Met deze stukken heeft [geïntimeerde] voldoende aannemelijk gemaakt dat partijen inderdaad zijn overeengekomen dat een recht van hypotheek en pandrechten gevestigd zullen worden. Het hof neemt daarbij in aanmerking dat [appellante] , hoewel zij daartoe wel in de gelegenheid is gesteld, niet heeft gereageerd op deze door [geïntimeerde] bij memorie van antwoord overgelegde stukken. [appellante] heeft de stelling van [geïntimeerde] dat partijen deze afspraken hebben gemaakt en deze moeten worden nagekomen, dan ook niet gemotiveerd weersproken.
5.1
Gelet hierop kan in het midden blijven of [geïntimeerde] op basis van de in de akte van geldlening vermelde bepaling aanspraak kon maken op de vestiging van een recht van hypotheek, pandrechten en het afgeven van een positieve en negatieve zekerheidsverklaring. Als de akte geen of onvoldoende grondslag vormt voor de vestiging van deze rechten, vormen de op 8 oktober 2019 gemaakte afspraken naar het voorlopig oordeel van het hof een voldoende grondslag voor de daartoe strekkende vorderingen van [geïntimeerde] . De grief van [appellante] strandt daarop.
5.11
[appellante] heeft (in de toelichting op grief I) ook bezwaar gemaakt tegen haar veroordeling in de proceskosten van de vordering in conventie. Dat bezwaar is terecht gemaakt. De voorzieningenrechter heeft [appellante] door de executie te schorsen gedeeltelijk in het gelijk gesteld. Bij die stand van zaken is een compensatie van de proceskosten aangewezen. Daarmee is er in conventie ook geen grond voor toewijzing van nakosten.
5.12
De conclusie is dat de grieven grotendeels (behalve grief I op het punt van de proceskostenveroordeling) falen. Het hof zal het vonnis van de voorzieningenrechter bekrachtigen, met uitzondering van de beslissing over de proceskosten in conventie.

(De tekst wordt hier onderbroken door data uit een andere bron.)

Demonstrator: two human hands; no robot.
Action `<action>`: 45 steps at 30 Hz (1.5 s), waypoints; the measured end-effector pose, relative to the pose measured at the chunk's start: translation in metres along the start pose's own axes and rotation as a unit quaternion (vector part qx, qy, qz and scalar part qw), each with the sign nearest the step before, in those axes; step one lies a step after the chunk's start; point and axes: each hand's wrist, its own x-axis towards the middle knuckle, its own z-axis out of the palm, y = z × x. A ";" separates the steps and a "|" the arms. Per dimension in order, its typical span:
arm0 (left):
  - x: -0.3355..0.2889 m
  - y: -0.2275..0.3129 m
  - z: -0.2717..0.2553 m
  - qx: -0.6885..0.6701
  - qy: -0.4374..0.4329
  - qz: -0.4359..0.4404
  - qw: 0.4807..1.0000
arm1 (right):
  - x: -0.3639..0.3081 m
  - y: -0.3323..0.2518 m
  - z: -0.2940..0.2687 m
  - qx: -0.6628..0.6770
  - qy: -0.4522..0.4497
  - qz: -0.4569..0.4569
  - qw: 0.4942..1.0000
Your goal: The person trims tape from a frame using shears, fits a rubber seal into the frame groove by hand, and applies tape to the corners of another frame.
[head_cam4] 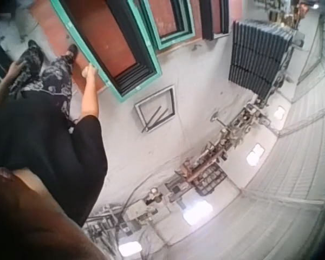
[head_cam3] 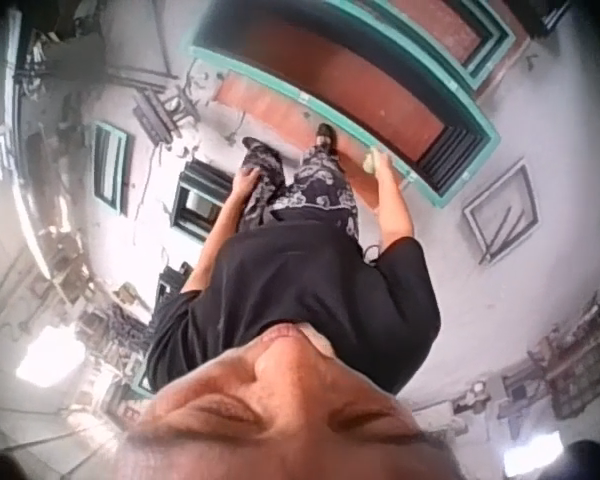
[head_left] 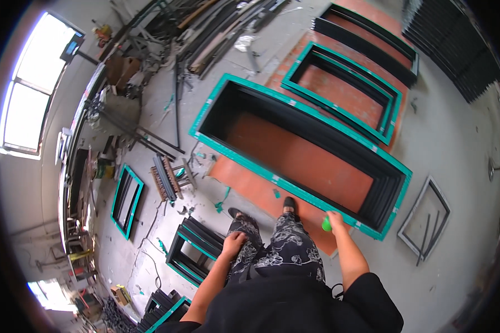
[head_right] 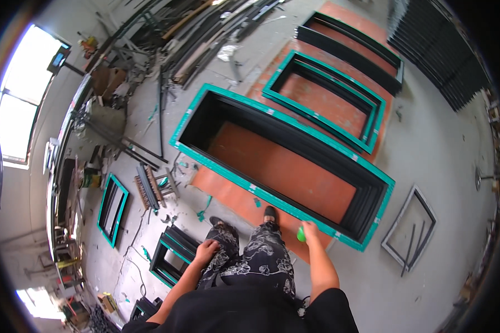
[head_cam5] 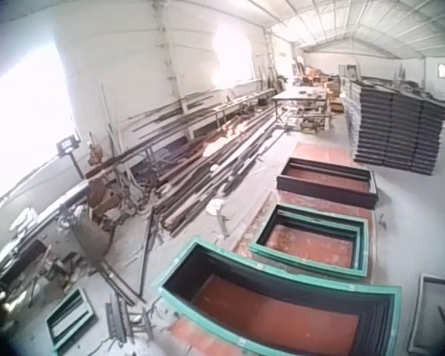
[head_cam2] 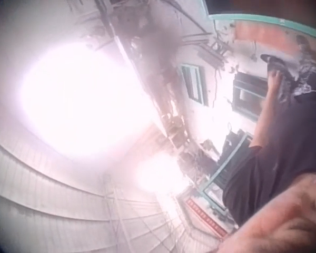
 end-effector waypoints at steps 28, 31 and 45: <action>0.318 -0.025 -0.489 0.116 0.121 -0.113 0.979 | -0.104 -0.325 0.573 0.079 -0.268 0.245 0.928; 0.315 -0.021 -0.505 0.134 0.117 -0.149 0.973 | -0.104 -0.341 0.624 0.102 -0.302 0.261 0.911; 0.346 0.112 -0.481 0.096 0.101 0.020 0.990 | -0.154 -0.345 0.830 -0.050 -0.425 0.275 0.861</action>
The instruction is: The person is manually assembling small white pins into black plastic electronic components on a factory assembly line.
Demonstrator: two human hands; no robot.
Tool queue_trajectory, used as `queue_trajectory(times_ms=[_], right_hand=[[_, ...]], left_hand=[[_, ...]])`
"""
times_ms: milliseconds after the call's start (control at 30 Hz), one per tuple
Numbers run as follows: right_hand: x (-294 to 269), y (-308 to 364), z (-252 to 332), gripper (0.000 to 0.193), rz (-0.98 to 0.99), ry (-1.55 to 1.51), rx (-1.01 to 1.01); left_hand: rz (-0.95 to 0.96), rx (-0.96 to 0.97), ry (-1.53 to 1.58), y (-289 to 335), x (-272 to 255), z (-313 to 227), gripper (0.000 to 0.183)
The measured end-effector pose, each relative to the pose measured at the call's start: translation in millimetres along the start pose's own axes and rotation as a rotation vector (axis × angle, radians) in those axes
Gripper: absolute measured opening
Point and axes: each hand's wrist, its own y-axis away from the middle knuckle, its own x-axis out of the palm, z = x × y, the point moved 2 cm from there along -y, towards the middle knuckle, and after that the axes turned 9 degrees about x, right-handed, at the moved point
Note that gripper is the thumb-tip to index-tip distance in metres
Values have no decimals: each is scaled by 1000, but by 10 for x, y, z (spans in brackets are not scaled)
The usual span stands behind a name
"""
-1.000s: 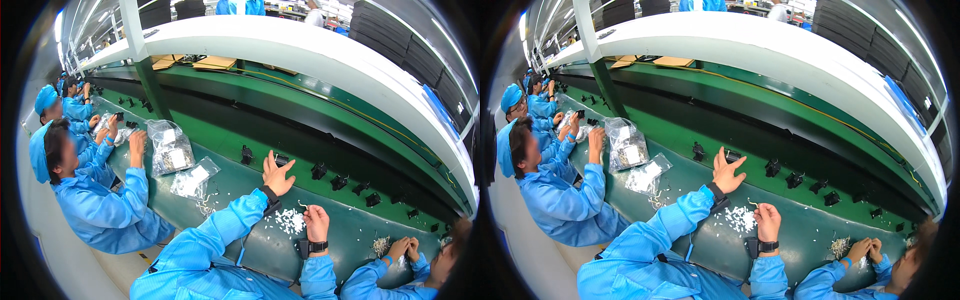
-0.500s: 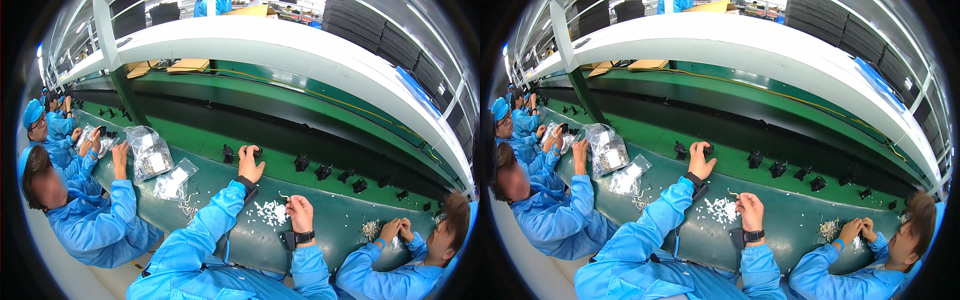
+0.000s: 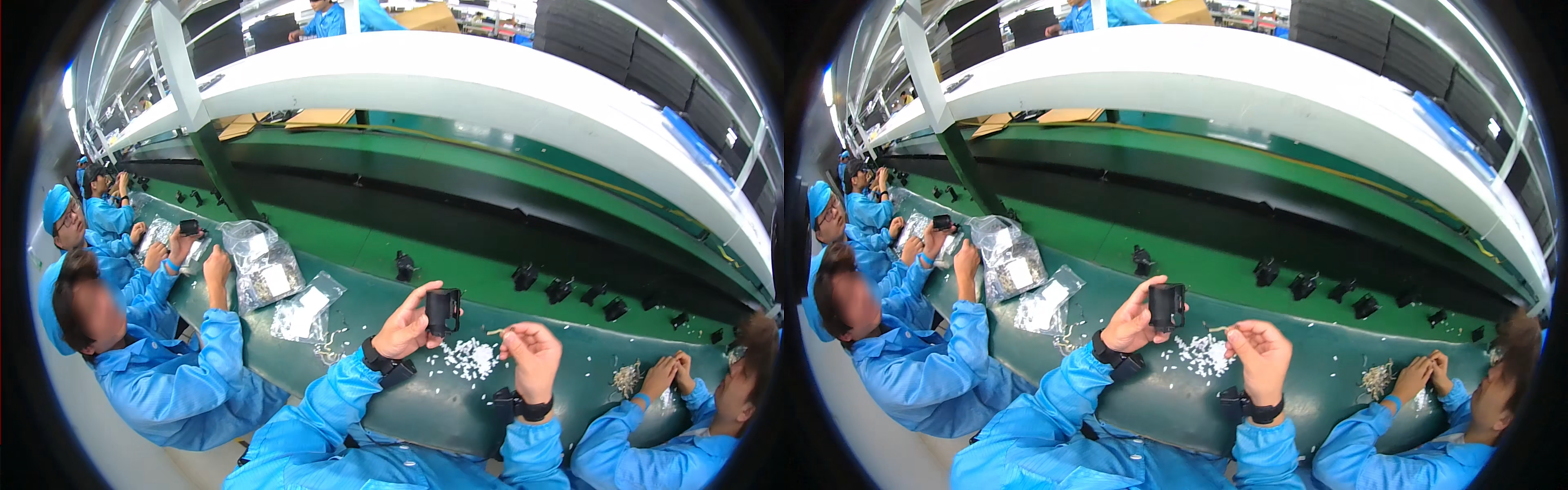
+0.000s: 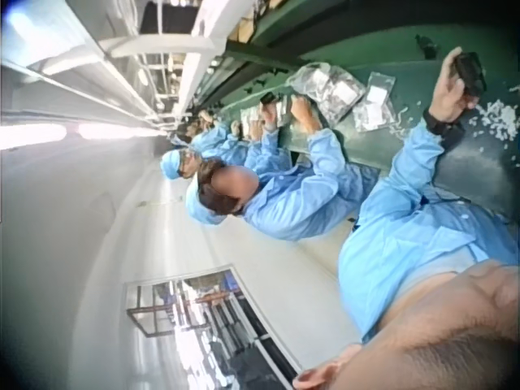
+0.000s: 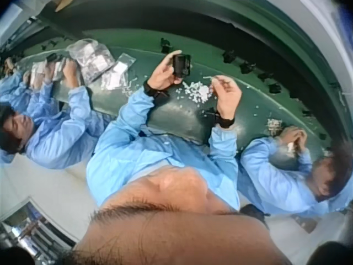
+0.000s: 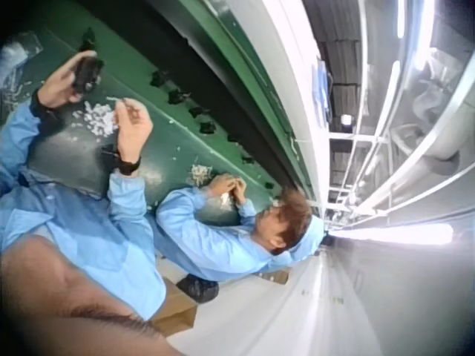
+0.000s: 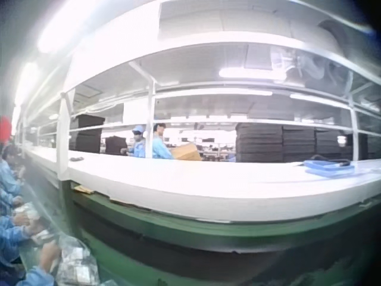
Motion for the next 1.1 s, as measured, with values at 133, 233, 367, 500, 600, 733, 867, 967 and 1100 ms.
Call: queue_trajectory(times_ms=[133, 233, 367, 500, 600, 733, 867, 967, 1100], right_hand=[[360, -39, 375, 12, 139, 104, 22], [491, -96, 333, 12, 184, 388, 76], [616, -142, 272, 12, 191, 520, 47], [652, -128, 228, 12, 165, 549, 64], [657, -100, 241, 13, 131, 593, 45], [649, -59, 286, 13, 75, 669, -8], [650, -52, 270, 12, 81, 692, -30], [692, -57, 280, 12, 108, 711, -28], [646, -91, 239, 13, 129, 690, -17]], left_hand=[[-51, 60, 31, 80, 41, -9, 79], [-40, 73, -93, 111, 5, -12, 86], [-4, 98, -274, 144, 73, -94, 88], [5, 115, -384, 154, 62, -104, 88], [7, 101, -425, 175, 69, -124, 87], [46, 102, -452, 181, 61, -116, 84], [68, 120, -442, 168, 73, -66, 80], [54, 141, -462, 136, 85, -73, 78], [52, 146, -504, 161, 70, -95, 78]])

Bij deze stand van zaken is [appellante] in hoger beroep grotendeels in het ongelijk gesteld. Zij zal daarom worden veroordeeld in de proceskosten in hoger beroep (geliquideerd salaris van de advocaat: 1 punt, tarief II), te vermeerderen met wettelijke rente en nakosten.

6.6. De beslissing

Het hof:
bekrachtigt het vonnis waarvan beroep, behalve ten aanzien van de punten 6.2 en 6.3 van het dictum (de proceskostenveroordeling in conventie, de nakosten daaronder begrepen);
vernietigt de punten 6.2 en 6.3 van het dictum,
en in zoverre opnieuw rechtdoende:
compenseert de proceskosten van het geding in conventie in eerste aanleg;
veroordeelt [appellante] in de proceskosten in hoger beroep en bepaalt deze kosten op € 324,- aan verschotten en op € 1.074,- voor geliquideerd salaris van de advocaat, te vermeerderen met de wettelijke rente over deze bedragen vanaf 14 dagen na dit arrest;
veroordeelt [appellante] in de nakosten van € 157,-, met bepaling dat dit bedrag zal worden verhoogd met € 82,- indien [appellante] niet binnen 14 dagen na aanschrijving aan deze uitspraak heeft voldaan én betekening heeft plaatsgevonden, een en ander vermeerderd met de wettelijke rente over € 157,- vanaf 14 dagen na dit arrest en indien ook de verhoging van € 82,- verschuldigd is met de wettelijke rente daarover vanaf het moment dat de verhoging verschuldigd wordt;
verklaart deze veroordelingen uitvoerbaar bij voorraad;
wijst het meer of anders gevorderde af.
Dit arrest is gewezen door mrs. H. de Hek, W.F. Boele en P.S. Bakker en is uitgesproken door de rolraadsheer op 31 maart 2020, in aanwezigheid van de griffier.